Saturday, October 15

Kisah Taubatnya Sayyidina Ka'ab bin Malik Radhiyallahu 'anhu karena tidak ikut dalam perang Tabuk


بسم الله الرحمن الرحيم

Dalam perang Tabuk, selain orang-orang udzur, ada lebih dari delapan puluh orang munafik Madindah yang tidak menyertai perang itu. Sejumlah itu pula orang-orang penghuni padang sahara yang tidak mengikuti perang itu. Mereka bukan saja tidak mengikuti perang bahkan mereka menghalang-halangi yang lainnya dengan berkata, "jangalah kalian berangkat perang pada musim panas." Allah Subhaanahu Wata'ala menjawab perkataan mereka dengan firman-Nya yang artinya: "Api neraka jahanam lebih panas lagi." (Q.S. At-Taubah:81)



Selain mereka, ada tiga orang sahabat yang tidak menyertai perang tersebut tanpa udzur yang kuat. Mereka adalah Sayyidina Ka'ab bin Malik Radhiyallahu 'anhu, SAyyidina HIlal bin Umayyah Radhiyallahu 'anhu, dan Sayyidina Murarah bin Rabi' Radhiyallahu 'anhu. Mereka tidak mengikuti perang Tabuk bukan karena kemunafikannya, juga bukan karena suatu udzur, bahkan mereka sebenarnya dalam kelapangan hidup.

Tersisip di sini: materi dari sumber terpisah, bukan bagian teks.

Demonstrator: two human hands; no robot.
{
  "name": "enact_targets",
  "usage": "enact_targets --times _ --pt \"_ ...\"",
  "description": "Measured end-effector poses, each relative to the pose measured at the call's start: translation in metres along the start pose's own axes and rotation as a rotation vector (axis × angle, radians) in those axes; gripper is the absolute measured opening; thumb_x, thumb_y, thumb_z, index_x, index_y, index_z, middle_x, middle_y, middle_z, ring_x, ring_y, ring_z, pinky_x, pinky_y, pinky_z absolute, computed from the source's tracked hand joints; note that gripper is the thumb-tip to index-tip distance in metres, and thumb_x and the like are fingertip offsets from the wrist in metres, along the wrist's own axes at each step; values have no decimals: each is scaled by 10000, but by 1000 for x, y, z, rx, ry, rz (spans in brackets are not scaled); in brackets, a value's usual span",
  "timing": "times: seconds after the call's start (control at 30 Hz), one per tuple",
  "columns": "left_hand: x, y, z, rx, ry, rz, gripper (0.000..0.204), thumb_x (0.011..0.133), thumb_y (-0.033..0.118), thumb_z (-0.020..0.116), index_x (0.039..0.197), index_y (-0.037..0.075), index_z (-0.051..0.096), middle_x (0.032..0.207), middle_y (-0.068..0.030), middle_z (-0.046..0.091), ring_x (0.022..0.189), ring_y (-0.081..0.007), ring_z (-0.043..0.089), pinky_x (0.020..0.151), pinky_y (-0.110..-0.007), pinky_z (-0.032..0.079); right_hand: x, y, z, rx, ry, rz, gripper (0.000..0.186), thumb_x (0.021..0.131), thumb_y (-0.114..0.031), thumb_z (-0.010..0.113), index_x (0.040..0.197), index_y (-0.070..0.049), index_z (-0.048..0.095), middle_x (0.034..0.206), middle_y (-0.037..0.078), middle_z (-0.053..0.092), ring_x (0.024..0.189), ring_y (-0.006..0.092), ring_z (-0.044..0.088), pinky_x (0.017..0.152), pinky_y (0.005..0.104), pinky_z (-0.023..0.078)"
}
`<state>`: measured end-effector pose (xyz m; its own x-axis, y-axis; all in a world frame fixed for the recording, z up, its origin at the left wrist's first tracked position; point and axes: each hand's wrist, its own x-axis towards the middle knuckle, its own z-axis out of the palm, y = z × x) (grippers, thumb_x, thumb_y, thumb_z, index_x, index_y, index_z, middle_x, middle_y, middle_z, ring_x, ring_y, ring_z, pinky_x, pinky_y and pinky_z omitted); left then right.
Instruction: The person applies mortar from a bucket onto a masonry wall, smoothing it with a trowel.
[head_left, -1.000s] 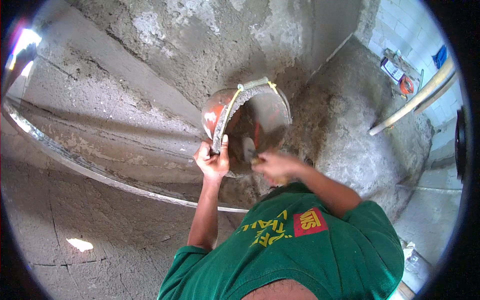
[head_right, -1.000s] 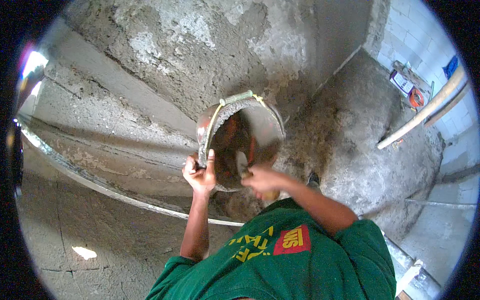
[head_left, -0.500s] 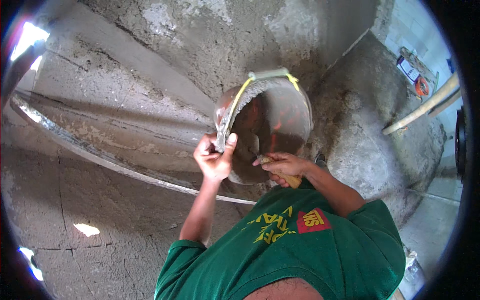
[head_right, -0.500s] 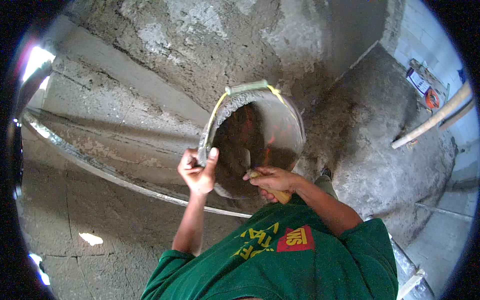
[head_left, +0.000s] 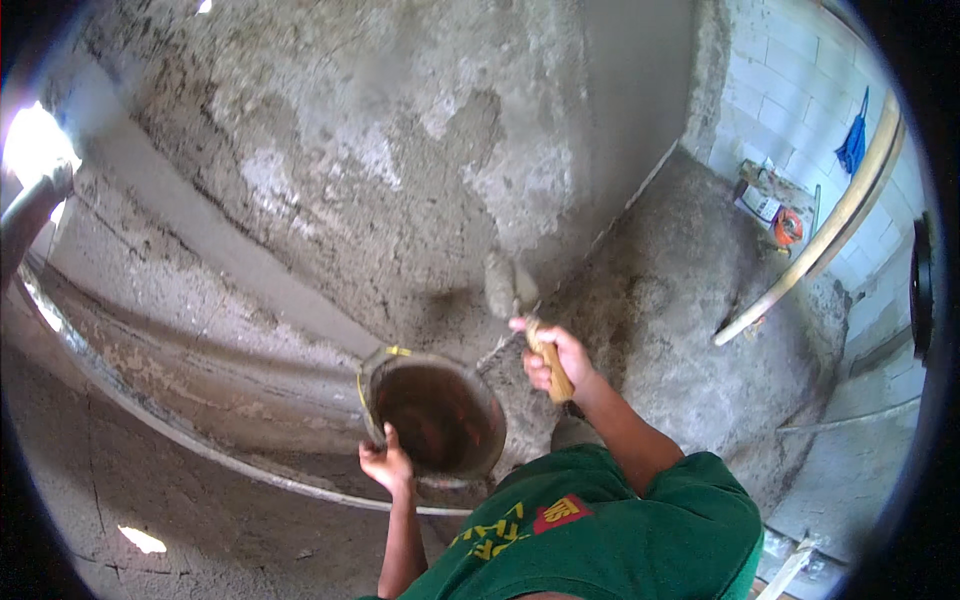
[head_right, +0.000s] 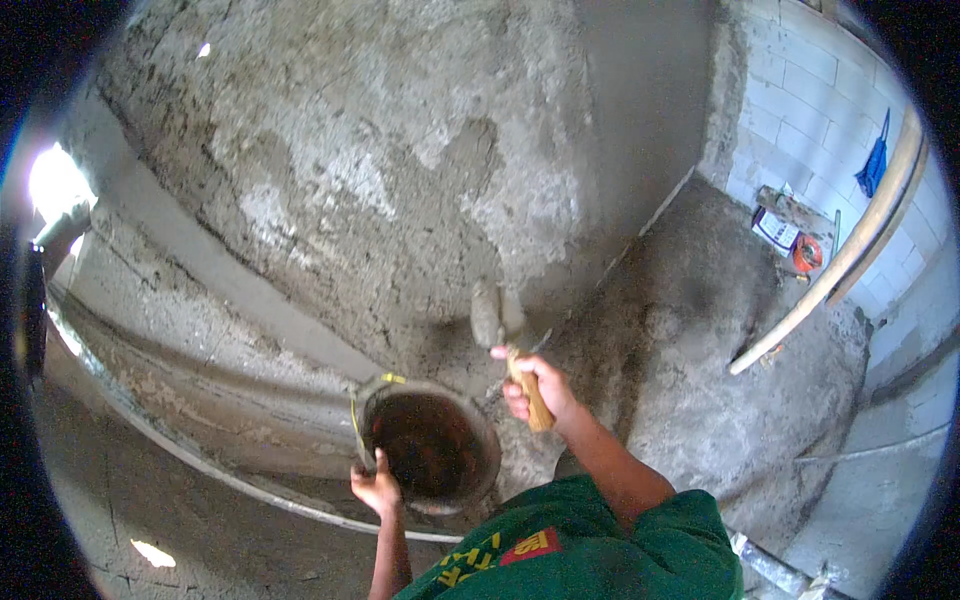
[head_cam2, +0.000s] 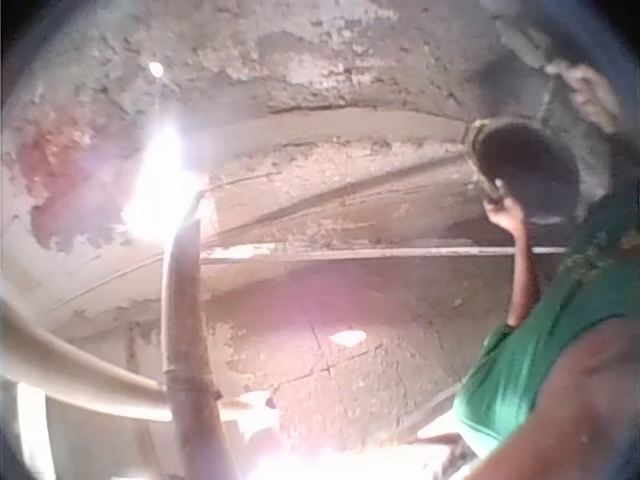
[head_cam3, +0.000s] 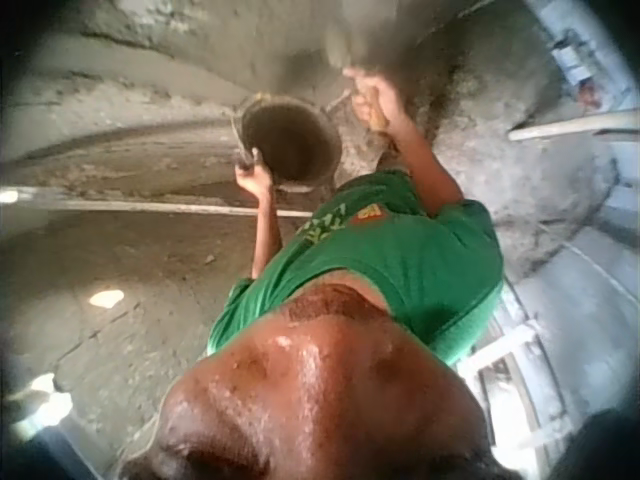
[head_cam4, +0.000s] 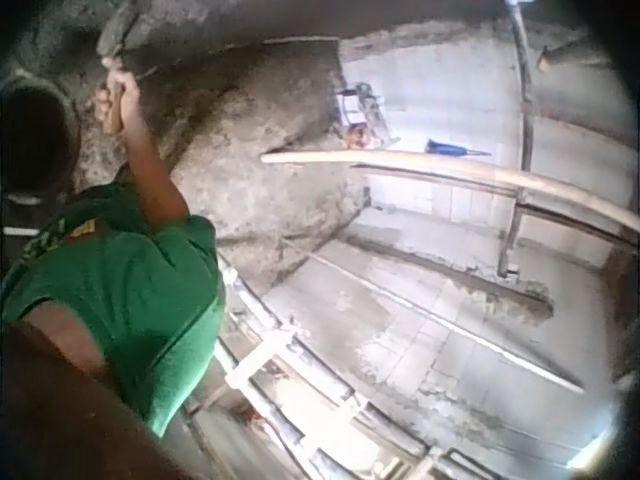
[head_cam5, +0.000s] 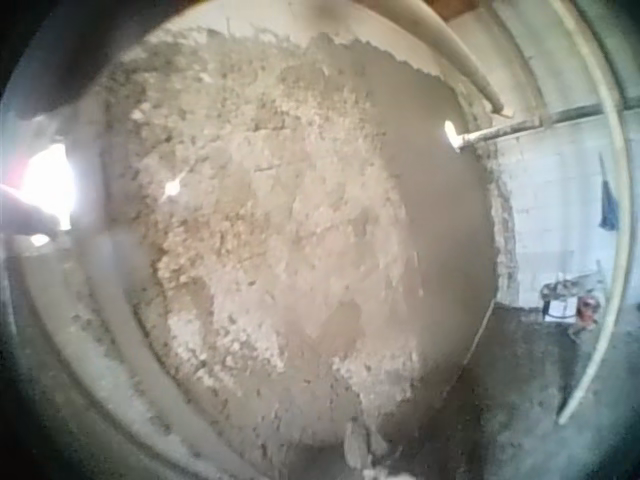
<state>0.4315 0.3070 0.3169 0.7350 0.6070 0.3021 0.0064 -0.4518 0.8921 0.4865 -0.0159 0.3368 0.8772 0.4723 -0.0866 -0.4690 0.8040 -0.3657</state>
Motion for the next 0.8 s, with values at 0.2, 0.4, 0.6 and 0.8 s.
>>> enact_targets --times 0.2,0.4,0.6,0.8 --pt "-34 -2 -4 187 121 -89 370 755 152 767 752 -13 436 714 -43 467 678 -153 408 619 -326 403 73 -127 22 -316 216 -973 462 894 -72 532 1326 -180 410 668 36 505 511 115 519 421 256 465" --pt "-81 47 -2 149 290 -246 265 771 74 743 777 -17 494 787 -69 616 656 -115 552 571 -277 478 206 -238 -25 -836 791 -1962 468 880 -1 580 1305 0 383 704 42 542 539 113 489 501 249 427" --pt "-193 -14 -123 99 515 -423 246 775 64 731 967 -13 597 827 -91 648 670 -165 592 640 -307 520 233 -173 -130 -1334 228 -860 155 866 -133 637 942 -6 593 686 79 604 586 184 598 508 304 460" --pt "-333 13 -152 352 911 -1041 437 799 296 710 1120 18 606 823 -63 657 609 -170 552 605 -309 477 71 9 -201 -1510 -403 188 425 807 -191 684 1141 40 564 1027 212 651 898 292 666 768 353 521"
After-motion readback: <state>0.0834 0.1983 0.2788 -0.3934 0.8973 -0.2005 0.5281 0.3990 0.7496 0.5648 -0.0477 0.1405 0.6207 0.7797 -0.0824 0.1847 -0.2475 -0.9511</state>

Mengenai ketidak ikut sertaannya, Sayyidina Ka'ab Radhiyallahu 'anhu menuturkan diri kisahnya secara terperinci. Kisahnya akan diceritakan dalam lembaran berikut ini. Adapun Sayyidina Murarah bin Rabi' Radhiyallahu 'anhu, ketika itu kebun miliknya akan panen besar. Ia berpikir, "jika aku pergi, semuanya akan menjadi sis-sia. Aku selalu menyertai peperangan. Jika kali ini aku tidak menertainya, kupikir tidak mengapa." Karena pertimbangan itulah ia tidak menyertainya. Namun, ketika menyadari bahwa kebun kurmanyalah yang menyebabkan ia tidak ikut ke Tabuk, Ia segera menyedekahkan seluruh kebunya itu.

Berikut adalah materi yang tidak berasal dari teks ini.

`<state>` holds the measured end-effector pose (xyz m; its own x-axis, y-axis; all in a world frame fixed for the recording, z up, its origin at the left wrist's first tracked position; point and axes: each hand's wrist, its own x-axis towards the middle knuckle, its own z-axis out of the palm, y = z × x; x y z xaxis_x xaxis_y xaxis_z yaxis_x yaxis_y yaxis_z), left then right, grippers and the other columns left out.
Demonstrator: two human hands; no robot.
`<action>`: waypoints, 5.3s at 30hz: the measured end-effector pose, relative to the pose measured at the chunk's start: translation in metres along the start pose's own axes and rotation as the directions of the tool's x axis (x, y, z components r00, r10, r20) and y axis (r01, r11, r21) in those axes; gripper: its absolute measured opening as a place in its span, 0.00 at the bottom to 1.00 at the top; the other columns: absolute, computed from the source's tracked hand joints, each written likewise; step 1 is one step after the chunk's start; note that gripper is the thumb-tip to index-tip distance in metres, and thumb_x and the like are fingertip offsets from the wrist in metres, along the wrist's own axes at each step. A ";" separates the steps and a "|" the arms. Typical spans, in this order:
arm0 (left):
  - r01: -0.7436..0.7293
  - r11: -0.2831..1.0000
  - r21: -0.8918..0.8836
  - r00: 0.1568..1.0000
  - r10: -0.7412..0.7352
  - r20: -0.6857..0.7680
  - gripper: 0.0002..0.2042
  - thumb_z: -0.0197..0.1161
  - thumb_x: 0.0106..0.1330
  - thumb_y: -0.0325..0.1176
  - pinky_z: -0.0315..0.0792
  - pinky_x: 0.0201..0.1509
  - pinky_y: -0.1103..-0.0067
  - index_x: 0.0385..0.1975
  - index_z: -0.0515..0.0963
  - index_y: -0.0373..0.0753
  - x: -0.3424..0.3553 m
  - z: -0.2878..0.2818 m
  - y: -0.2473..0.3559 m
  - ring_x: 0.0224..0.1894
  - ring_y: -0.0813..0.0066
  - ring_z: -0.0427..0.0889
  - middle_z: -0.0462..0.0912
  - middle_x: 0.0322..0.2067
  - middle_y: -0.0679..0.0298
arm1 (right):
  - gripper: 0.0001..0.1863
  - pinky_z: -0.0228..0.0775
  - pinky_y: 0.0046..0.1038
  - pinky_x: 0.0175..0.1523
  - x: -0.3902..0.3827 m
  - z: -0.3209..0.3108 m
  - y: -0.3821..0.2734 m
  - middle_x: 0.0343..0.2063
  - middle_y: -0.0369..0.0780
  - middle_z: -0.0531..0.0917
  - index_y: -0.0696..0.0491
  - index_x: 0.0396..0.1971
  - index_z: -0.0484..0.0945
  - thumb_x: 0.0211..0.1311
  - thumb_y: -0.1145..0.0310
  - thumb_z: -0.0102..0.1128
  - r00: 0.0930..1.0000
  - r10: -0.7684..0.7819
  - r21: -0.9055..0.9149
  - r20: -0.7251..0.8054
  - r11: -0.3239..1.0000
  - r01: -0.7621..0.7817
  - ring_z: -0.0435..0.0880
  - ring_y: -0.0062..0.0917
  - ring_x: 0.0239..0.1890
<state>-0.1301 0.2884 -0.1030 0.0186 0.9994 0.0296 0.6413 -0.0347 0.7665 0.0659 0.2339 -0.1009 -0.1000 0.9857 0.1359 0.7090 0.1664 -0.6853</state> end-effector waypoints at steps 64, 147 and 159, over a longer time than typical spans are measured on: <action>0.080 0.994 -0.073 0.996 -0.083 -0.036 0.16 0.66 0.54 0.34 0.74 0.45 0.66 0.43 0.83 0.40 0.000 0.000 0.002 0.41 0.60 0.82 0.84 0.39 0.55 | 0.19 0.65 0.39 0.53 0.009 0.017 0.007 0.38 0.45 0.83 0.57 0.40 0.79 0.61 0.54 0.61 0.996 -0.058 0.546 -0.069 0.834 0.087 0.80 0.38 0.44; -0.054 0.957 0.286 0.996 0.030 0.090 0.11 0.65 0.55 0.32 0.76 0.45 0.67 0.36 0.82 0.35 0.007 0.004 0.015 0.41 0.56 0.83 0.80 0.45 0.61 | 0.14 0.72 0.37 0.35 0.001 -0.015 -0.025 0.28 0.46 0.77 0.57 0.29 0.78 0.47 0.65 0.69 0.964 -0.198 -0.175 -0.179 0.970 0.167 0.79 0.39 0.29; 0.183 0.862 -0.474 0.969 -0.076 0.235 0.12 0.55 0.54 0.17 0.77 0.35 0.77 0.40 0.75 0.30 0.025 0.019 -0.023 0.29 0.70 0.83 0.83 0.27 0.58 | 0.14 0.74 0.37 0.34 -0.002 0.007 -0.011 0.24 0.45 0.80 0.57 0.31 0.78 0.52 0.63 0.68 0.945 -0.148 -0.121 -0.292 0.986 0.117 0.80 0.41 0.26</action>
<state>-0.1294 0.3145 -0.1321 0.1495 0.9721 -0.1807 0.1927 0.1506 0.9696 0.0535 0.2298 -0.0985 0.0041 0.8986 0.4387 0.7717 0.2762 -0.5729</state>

Sedangkan yang menyebabkan Sayyidina Hilal bin Umayyah Radhiyallahu 'anhu tidak menyertai peperangan itu, karena ketika itu seluruh kaum kerabatnya yang merantau di berbagai tempat sedang berkumpul. Ia juga berpikiran sama dengan Sayyidina Murarah bin Rabi' Radhiyallahu 'anhu, bahwa ia telah menyertai banyak peperangan sebelumnya. Jika pada kesempatan ini ia tidak menyertainya, tentu tidak mengapa. Atas dasar itulah dia tidak menyertai peperangan tersebut. Setelah sadar, ia berniat akan memutuskan hubungan dengan seluruh kaum kerabatnnya. karena hubungan dengan merekalah yang menjadikan ia tidak menyertai peperangan tersebut.

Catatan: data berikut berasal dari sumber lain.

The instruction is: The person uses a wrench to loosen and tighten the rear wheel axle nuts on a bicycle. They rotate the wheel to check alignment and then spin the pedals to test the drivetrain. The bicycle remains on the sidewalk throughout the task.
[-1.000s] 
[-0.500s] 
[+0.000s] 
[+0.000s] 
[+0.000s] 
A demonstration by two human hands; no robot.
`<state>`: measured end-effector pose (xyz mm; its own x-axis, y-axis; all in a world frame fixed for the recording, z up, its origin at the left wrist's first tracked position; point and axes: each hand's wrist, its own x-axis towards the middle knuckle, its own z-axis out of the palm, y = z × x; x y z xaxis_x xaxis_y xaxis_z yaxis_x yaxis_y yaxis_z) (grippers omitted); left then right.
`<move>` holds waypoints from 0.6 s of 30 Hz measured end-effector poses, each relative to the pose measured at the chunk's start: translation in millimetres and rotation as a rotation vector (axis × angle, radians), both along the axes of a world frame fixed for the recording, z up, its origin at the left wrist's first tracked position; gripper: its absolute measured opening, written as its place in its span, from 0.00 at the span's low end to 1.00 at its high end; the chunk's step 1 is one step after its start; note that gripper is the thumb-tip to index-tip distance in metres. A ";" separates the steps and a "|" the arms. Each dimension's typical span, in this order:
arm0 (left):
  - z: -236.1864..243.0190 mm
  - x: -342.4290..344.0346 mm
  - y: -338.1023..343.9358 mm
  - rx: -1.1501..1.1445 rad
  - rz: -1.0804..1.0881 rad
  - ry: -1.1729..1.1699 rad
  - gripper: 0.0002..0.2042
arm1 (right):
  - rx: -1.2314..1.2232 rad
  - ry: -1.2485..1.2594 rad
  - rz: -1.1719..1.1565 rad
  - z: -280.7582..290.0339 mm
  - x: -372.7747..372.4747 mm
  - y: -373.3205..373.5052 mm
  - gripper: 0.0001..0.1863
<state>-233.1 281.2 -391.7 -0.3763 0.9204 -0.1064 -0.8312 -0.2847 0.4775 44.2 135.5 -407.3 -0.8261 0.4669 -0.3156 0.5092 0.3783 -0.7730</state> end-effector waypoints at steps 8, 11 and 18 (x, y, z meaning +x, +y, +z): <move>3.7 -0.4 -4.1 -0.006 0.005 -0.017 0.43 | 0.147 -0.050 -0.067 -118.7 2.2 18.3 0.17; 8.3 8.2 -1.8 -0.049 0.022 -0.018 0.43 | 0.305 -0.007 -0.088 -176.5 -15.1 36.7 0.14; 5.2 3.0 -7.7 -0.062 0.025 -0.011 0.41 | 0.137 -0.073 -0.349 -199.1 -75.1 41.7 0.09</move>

Kisah tentang Ka'ab bin Malik Radhiyallahu 'anhu telah banyak ditulis dalam kitab-kitab hadits. Ia menerangkan kisahnya sendiri dengan rinci. Ia berkisah sebagai berikut.

"Belum pernah aku mendapatkan kelapangan dan kekayaan saat-saat menjelang perang Tabuk. Saat itu, aku memiliki dua ekor unta. Padahal sebelumnya, aku tidak pernah memiliki dua ekor unta sekaligus. Sudah menjadi kebiasaan Baginda Nabi Shallallahu 'alahi wasallam, jika akan berperang, beliau tidak pernah memberitahukan tujuannya, bahkan beliau menanyakan keadaan daerah lain (untuk merahasiakan tujuan yang sebenarnya sehingga tidak diketahui oleh musuh). Namun, pada perang kali ini, karena cuaca yang begitu panas dan jarak yang begitu jauh serta musuh yang jumlahnya begitu besar, maka Baginda Rasulallah Shallalahu 'alaihi wasallam mengumumkan secara terang-terangan tujuan pasukan kaum Muslimin, agar mereka bersiap-siap.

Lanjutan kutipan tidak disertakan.